What is required: Your answer must be an exact copy of the entries, containing no images.

(Extracted records)
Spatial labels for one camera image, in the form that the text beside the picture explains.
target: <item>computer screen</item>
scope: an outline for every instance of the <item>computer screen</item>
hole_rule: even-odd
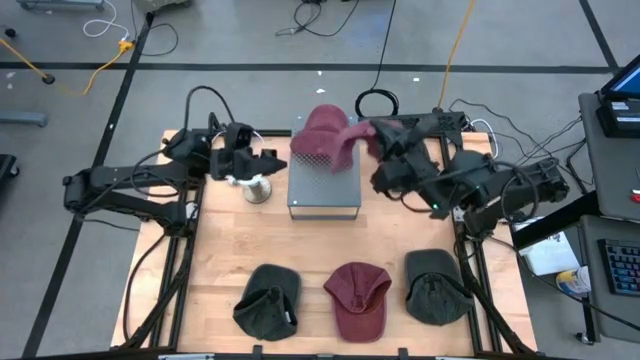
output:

Task result:
Spatial labels for one camera image, in the form that the text beside the picture explains.
target: <item>computer screen</item>
scope: an outline for every instance of the <item>computer screen</item>
hole_rule: even-odd
output:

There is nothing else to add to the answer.